PURPOSE: To evaluate the cytogenetic risk of assisted reproductive technology (ART) by comparing the incidence of de novo chromosomal abnormalities between fetuses conceived via in vitro fertilization/intracytoplasmic sperm injection (IVF/ICSI) and natural conception.

MATERIALS AND METHODS: Prenatal invasive diagnostic testing (amniocentesis and cytogenetic analysis) was performed on 1496 fetuses conceived via IVF/ICSI (IVF/ICSI group) and 1396 fetuses from natural conception (NC group). The incidence of de novo chromosomal abnormalities (including aneuploidy and chromosomal structure abnormalities) was used to evaluate the cytogenetic risk of ART. For statistical analysis, χ2-test was used for binary dependent variable. The significance level was P < 0.05 and confidence interval was 95%.

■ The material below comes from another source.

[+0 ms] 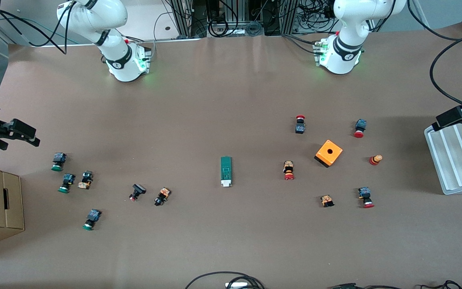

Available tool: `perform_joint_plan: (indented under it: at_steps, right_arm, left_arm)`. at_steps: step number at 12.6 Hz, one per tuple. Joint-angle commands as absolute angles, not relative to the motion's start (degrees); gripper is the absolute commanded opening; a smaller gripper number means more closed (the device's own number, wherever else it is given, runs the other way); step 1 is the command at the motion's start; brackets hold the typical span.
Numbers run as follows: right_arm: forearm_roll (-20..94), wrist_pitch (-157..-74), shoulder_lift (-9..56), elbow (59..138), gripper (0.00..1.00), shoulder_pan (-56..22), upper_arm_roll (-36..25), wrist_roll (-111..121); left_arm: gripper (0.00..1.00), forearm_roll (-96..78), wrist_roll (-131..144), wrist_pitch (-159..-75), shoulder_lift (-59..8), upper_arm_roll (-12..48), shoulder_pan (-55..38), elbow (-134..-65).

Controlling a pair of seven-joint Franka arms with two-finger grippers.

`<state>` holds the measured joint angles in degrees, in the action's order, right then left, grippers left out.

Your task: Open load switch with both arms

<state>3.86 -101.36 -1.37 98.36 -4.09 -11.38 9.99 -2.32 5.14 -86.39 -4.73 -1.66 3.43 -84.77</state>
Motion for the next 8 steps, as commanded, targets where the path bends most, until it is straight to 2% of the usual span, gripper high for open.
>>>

RESULT(S): The IVF/ICSI group displayed a modest increase in the overall de novo chromosomal abnormality rate compared with that in the NC group but with no statistical significance (6.75% vs. 6.16%; χ2 = 0.42, P > 0.05). The incidence of abnormal karyotypes was also not significantly different between the IVF/ICSI and NC groups in different maternal ages, including ≥ 35 years group (7.55% vs. 9.60%, χ2 = 1.40, P > 0.05) and < 35 years group (6.20% vs. 4.54%, χ2 = 2.51, P > 0.05). Moreover, there was no difference in the proportion of aneuploid and structural abnormalities in detected karyotypes between the IVF/ICSI and NC groups. Logistic regression analysis showed no significant association between the method of pregnancy and de novo chromosomal abnormalities (odds ratio (OR) 1.03; 95% CI 0.71-1.50; P = 0.86) after adjusting for other confounding factors.

CONCLUSION(S): Fetuses conceived via IVF/ICSI had a slight but not statistically significant increase in de novo abnormal karyotypes compared to those in naturally conceived fetuses. Our findings indicate no significant association between de novo fetal chromosomal abnormalities and the pregnancy method in high-risk pregnancies in the second trimester. For these pregnancies with a high risk but with a normal karyotype, further genetic testing is required for diagnosis.